Special address ranges

A few ranges have specific meanings independent of the conversion:

• Private: 10.0.0.0/8, 172.16.0.0/12, 192.168.0.0/16 — not routable on the public internet.
• Loopback: 127.0.0.0/8 — connections to these never leave the host.
• Link-local: 169.254.0.0/16 — auto-assigned when DHCP fails. Almost never useful.
• Multicast: 224.0.0.0/4 — group communication.
• CGNAT: 100.64.0.0/10 — used by ISPs for carrier-grade NAT (your mobile carrier probably gives you one of these).
• Broadcast: 255.255.255.255 — limited broadcast to the local subnet.
• "This network": 0.0.0.0/8 — placeholders, the unspecified address.

Common pitfalls

• The decimal form can confuse browsers and humans. http://3232235777/ works in some browsers (they convert to 192.168.1.1 internally). Phishing campaigns sometimes use this to obscure where a link goes.
• Octal interpretation.
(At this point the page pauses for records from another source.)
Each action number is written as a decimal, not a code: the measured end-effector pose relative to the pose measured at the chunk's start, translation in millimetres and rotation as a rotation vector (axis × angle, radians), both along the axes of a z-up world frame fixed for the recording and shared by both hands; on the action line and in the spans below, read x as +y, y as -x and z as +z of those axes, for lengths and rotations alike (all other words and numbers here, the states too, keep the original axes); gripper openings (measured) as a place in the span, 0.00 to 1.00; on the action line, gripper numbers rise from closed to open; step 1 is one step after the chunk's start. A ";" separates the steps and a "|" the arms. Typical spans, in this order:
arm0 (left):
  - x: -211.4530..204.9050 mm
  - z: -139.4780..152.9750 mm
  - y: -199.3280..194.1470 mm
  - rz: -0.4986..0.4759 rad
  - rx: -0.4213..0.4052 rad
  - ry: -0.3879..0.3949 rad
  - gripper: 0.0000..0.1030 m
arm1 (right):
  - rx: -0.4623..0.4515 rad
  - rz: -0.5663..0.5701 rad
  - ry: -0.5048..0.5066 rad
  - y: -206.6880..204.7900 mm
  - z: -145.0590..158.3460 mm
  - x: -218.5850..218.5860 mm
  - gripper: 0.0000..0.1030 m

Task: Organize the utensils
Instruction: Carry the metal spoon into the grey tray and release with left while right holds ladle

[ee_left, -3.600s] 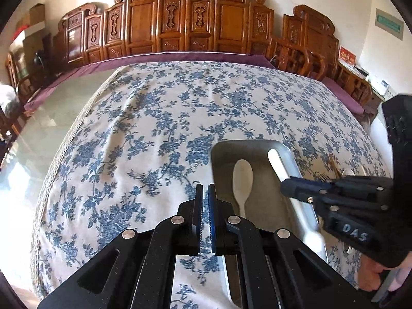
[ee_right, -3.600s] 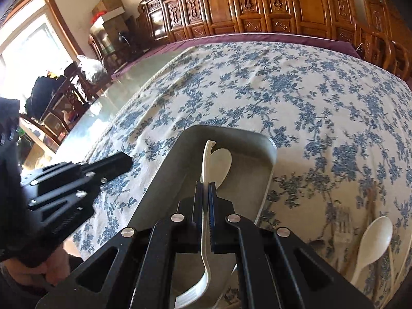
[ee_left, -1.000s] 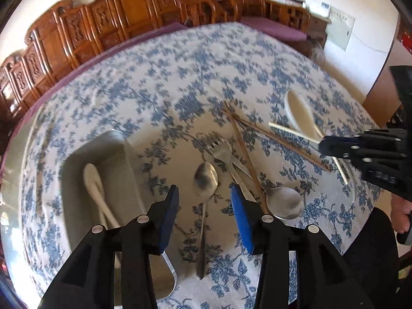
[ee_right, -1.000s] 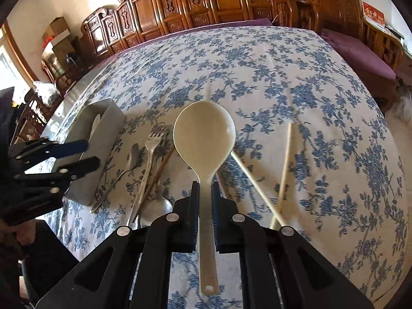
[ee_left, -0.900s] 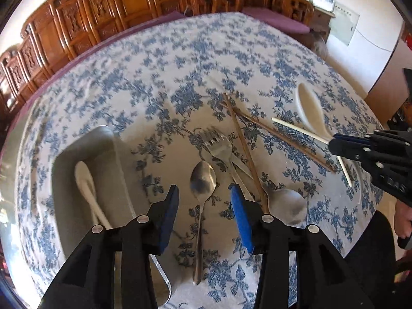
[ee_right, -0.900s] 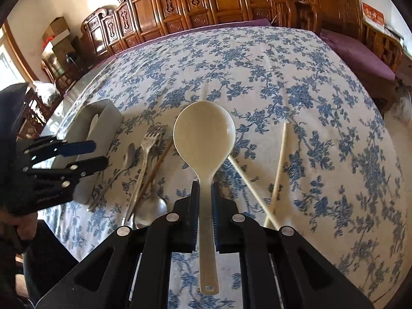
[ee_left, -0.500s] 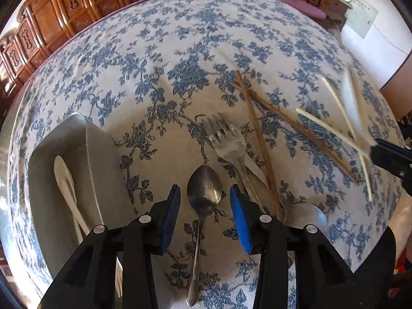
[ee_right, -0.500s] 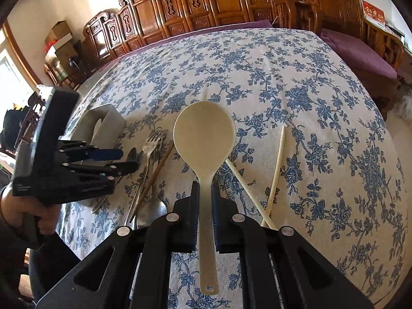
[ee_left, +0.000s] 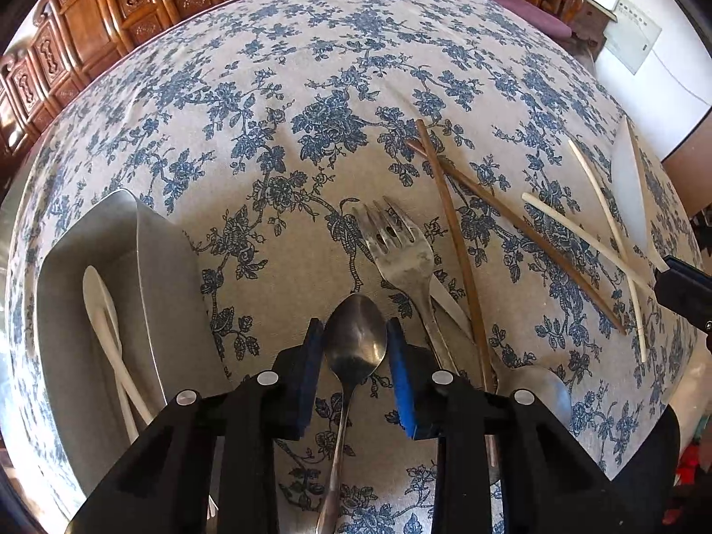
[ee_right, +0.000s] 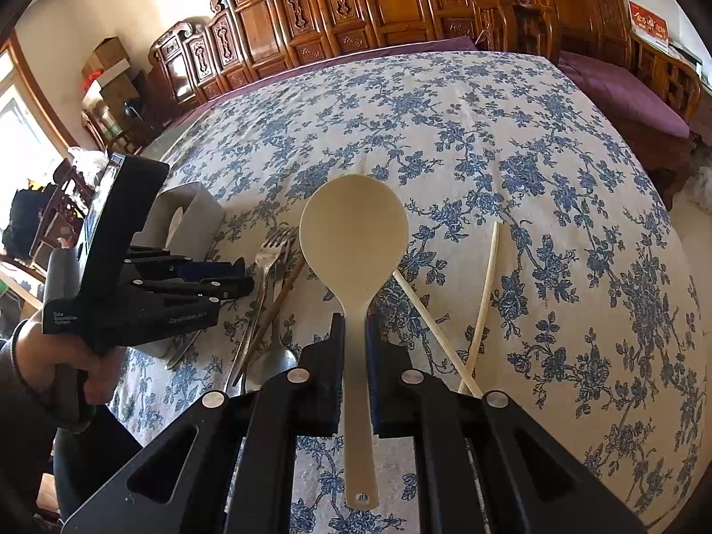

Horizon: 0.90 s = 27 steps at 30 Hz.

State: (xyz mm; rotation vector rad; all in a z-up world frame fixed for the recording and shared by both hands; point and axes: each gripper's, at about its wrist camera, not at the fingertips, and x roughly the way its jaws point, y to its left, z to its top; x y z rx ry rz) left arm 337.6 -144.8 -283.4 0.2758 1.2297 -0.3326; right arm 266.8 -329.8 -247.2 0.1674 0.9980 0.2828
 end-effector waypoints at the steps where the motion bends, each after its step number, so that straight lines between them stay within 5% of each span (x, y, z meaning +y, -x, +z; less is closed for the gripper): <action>1: 0.5 0.1 0.7 0.001 -0.004 0.000 0.26 | -0.001 0.001 0.001 -0.1 -0.1 0.1 0.11; 27: 40.8 123.4 61.2 0.059 -0.295 0.185 0.25 | -0.070 0.081 0.014 15.3 24.0 34.3 0.11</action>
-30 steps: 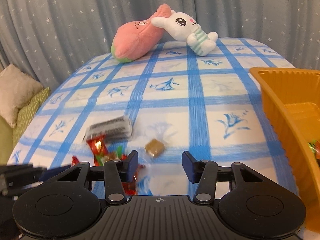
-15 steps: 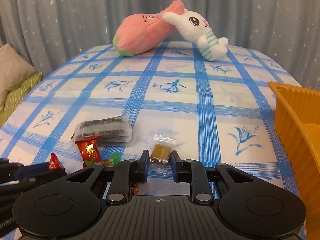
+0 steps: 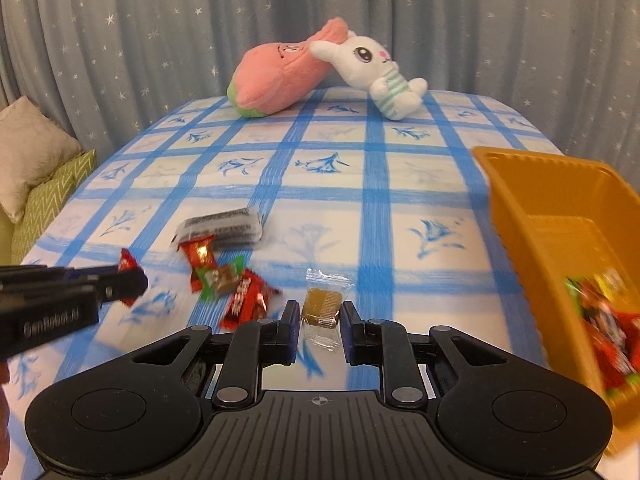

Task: Organize snacks
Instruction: 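Carry the red candy and clear packet over the orange tray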

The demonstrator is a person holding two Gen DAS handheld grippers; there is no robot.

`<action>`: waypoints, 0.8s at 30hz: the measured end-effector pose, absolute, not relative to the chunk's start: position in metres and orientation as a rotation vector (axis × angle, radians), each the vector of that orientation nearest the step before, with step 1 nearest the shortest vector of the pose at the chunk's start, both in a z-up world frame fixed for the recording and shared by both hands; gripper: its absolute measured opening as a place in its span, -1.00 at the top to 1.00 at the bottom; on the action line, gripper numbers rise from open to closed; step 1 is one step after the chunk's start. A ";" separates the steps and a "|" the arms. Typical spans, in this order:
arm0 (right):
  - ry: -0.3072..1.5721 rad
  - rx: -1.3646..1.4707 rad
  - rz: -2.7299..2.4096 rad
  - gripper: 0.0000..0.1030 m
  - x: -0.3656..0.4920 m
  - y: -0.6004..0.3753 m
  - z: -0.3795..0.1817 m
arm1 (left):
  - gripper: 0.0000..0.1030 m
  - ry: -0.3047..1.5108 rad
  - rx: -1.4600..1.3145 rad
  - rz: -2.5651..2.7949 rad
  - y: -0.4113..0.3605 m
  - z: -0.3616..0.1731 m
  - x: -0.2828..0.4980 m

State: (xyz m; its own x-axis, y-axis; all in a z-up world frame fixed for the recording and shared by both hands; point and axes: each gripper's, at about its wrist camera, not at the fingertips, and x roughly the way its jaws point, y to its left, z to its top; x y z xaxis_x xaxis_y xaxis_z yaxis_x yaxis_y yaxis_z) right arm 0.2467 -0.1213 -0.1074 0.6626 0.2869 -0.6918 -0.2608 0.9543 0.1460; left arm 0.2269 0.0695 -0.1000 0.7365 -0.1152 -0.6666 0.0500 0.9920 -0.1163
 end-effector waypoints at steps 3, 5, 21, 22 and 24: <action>0.788 0.040 0.306 0.58 0.225 -0.132 -0.097 | 0.73 0.729 -0.103 -0.084 0.061 -0.085 0.211; 0.788 0.045 0.302 0.58 0.212 -0.139 -0.089 | 0.73 0.721 -0.104 -0.081 0.054 -0.074 0.199; 0.736 0.064 0.279 0.58 0.121 -0.194 -0.036 | 0.73 0.715 -0.161 -0.084 0.009 -0.024 0.118; 0.735 0.067 0.276 0.58 0.117 -0.197 -0.035 | 0.73 0.717 -0.168 -0.090 0.005 -0.023 0.116; 0.730 0.072 0.268 0.58 0.111 -0.204 -0.032 | 0.73 0.721 -0.182 -0.105 -0.001 -0.020 0.111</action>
The standards say a leading zero in an octet implies octal (0177 = 127), but browsers and OSes disagree. Linux's inet_aton parses 0177 as 127; Windows's InetPtonA rejects it. Avoid octal in production code.
• Sign-bit traps. 32-bit integers in some languages (signed C int, Java int) become negative for addresses ≥ 128.0.0.0. Cast to unsigned before display or use a 64-bit type to dodge this entirely.
• Endianness in binary protocols. Network byte order is big-endian. When packing/unpacking IPs in binary protocols, ensure you're not relying on host byte order, which is little-endian on x86.